■ Exercise brief:
Go through the listing beneath this task and return every line that carries the string "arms".

++++++++++

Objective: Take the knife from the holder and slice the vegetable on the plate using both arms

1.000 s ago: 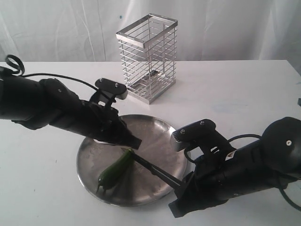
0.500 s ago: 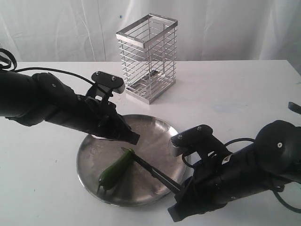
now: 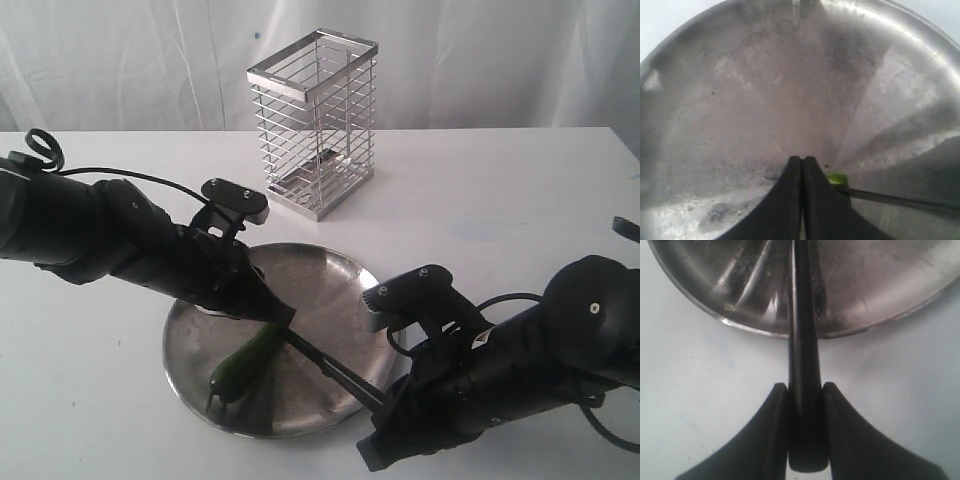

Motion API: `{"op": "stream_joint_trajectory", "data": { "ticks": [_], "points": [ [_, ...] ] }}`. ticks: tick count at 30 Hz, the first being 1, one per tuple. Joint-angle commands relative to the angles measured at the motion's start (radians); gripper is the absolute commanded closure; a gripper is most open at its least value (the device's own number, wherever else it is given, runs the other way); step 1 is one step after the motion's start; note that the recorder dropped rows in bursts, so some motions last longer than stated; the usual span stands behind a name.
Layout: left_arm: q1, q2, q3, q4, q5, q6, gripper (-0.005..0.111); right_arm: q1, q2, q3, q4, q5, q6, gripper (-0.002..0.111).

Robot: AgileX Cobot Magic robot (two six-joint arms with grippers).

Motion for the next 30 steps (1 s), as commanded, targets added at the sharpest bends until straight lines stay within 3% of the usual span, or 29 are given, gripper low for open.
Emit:
{"op": "stream_joint_trajectory", "data": {
  "ticks": [1,16,30],
  "points": [
    [0.001,-0.005,0.006,-0.008,0.006,0.003,0.102,0.0,0.001,0.003,-0.002,-0.01,-0.01,0.108],
    [0.001,0.078,0.006,-0.008,-0.071,0.003,0.102,0.0,0.059,-0.008,0.006,-0.026,-0.02,0.108],
    [0.001,0.083,0.006,-0.008,-0.046,-0.003,0.102,0.002,0.079,-0.024,0.025,-0.031,-0.035,0.108]
  ]
}}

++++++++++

■ Answer below:
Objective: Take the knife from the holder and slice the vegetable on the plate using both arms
Robot: AgileX Cobot Magic robot (two six-joint arms with grippers).

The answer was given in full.